インテル社から不揮発性のメインメモリが発表されたそうです。その名も「Intel persistent memory」です。
現在のコンピュータではメインメモリにはDRAMが利用されています。DRAMは読み込みや書き込みのスピードが圧倒的に早いので、コンピュータの性能全体に大きく影響を与える部品になります。
揮発性のDRAMのデメリット
しかし、DRAMは電力の供給が失われると、中に入っていたデータは消えてしまいます。したがって、Windowsパソコンでも、スタンバイのときには微量の電力供給が行われ続け、DRAMの中のデータが失われないようにしていますし、完全に電力の供給が行われなくなる休止状態のときには、DRAMの内容がハードディスクに書き出された上で電源断となります。休止状態から復帰するときには、ハードディスクに書き込まれたメモリの内容をまたDRAMに書き戻してから起動されます。
インテルから今回発表された製品を利用すれば、パソコンの電源を切るときに、ハードディスクにメインメモリの内容を書き出す必要がなくなります。

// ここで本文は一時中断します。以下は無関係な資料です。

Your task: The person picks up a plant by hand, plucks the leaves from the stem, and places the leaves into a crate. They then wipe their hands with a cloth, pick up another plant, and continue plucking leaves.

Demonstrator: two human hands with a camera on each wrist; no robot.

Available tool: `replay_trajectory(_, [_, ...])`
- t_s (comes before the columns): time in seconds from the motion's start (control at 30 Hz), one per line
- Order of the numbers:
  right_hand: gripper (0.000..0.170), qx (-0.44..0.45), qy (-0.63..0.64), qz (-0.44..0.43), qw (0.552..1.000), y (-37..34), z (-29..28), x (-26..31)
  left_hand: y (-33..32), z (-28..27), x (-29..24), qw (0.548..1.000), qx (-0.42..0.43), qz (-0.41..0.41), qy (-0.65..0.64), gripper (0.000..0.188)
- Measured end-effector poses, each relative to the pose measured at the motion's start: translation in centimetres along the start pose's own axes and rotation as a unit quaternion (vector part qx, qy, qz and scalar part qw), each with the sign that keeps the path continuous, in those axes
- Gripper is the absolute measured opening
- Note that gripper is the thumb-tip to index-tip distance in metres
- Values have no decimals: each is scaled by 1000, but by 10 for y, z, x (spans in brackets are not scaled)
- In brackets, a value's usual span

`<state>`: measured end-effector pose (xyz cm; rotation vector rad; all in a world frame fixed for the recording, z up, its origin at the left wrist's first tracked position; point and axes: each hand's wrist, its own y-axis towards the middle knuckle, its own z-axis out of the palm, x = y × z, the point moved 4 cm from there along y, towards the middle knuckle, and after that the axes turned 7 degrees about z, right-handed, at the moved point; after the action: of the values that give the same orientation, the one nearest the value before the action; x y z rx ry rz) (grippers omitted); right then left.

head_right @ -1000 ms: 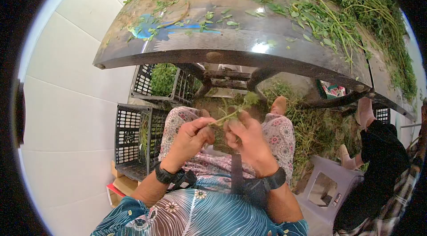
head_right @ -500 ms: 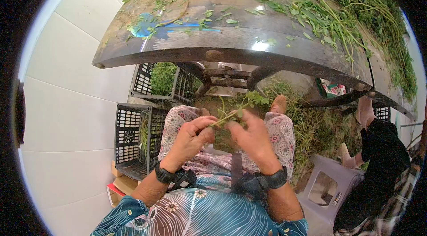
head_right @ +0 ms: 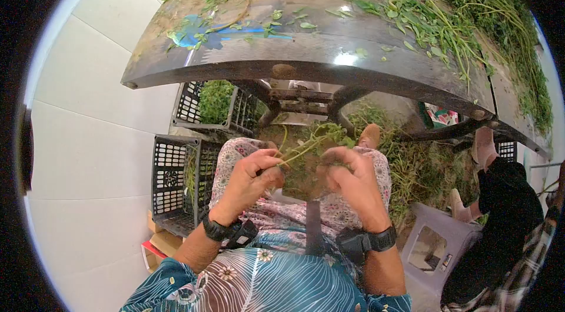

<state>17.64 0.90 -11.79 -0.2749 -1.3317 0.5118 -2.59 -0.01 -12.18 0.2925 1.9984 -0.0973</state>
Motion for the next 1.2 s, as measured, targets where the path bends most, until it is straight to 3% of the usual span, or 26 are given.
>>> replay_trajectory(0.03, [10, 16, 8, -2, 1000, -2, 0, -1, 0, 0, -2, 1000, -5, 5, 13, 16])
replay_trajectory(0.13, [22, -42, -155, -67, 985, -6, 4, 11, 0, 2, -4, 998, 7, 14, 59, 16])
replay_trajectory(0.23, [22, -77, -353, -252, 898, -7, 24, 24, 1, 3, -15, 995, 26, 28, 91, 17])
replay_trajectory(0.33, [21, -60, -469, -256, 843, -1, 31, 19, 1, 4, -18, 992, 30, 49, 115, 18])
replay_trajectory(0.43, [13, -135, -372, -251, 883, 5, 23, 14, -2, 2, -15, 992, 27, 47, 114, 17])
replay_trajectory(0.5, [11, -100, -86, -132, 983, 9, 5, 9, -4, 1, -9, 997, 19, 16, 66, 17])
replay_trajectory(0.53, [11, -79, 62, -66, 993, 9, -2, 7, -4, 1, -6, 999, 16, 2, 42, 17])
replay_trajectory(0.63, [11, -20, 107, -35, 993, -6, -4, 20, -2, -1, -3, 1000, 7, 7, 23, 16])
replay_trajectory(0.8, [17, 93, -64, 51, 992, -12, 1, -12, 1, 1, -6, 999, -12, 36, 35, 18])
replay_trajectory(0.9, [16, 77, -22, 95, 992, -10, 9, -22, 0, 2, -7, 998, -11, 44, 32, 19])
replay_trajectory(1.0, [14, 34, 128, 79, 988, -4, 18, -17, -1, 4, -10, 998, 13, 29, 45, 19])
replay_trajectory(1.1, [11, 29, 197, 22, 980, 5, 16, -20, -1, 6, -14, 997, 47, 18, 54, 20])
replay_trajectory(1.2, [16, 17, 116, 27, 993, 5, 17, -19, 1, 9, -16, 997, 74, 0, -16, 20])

パソコンの電源を切ったり入れたりするときに必要な時間が短くてすむようになります。
また、従来のDRAMよりも容量あたりの単価が安くなるので、もっと大容量のメモリを搭載できるようになります。もしかすると、ハードディスクやSSD自体も必要なくなる日が来るのかもしれません。そうすれば、コンピュータの高速化に大きな進歩になります。
今まで、コンピュータのアーキテクチャーは、とても早いCPU、それなりに早いメインメモリ、極端に遅い二次記憶装置という前提で作られてきました。オペレーティングシステムもこれが前提になっています。しかし、インテルの新しいメモリを利用すれば、面白い実装ができるようになるのではないかと思います。
今後のコンピュータにとって大きな転機につながる製品の発表だと思います。
【2024年9月26日追記】
INTEL社が不揮発メモリの事業を終了
インテルは2022年第二四半期の決算報告において、「われわれはIntel Optaneメモリビジネスの終了に向けての動きを開始した」と発表しました。Optane DC persistent memoryを使用するためには、対応しているXeonプロセッサに加えて、OSやソフトウェアの書き換えが必要で、導入のハードル高かったことが普及を妨げたと報じられています。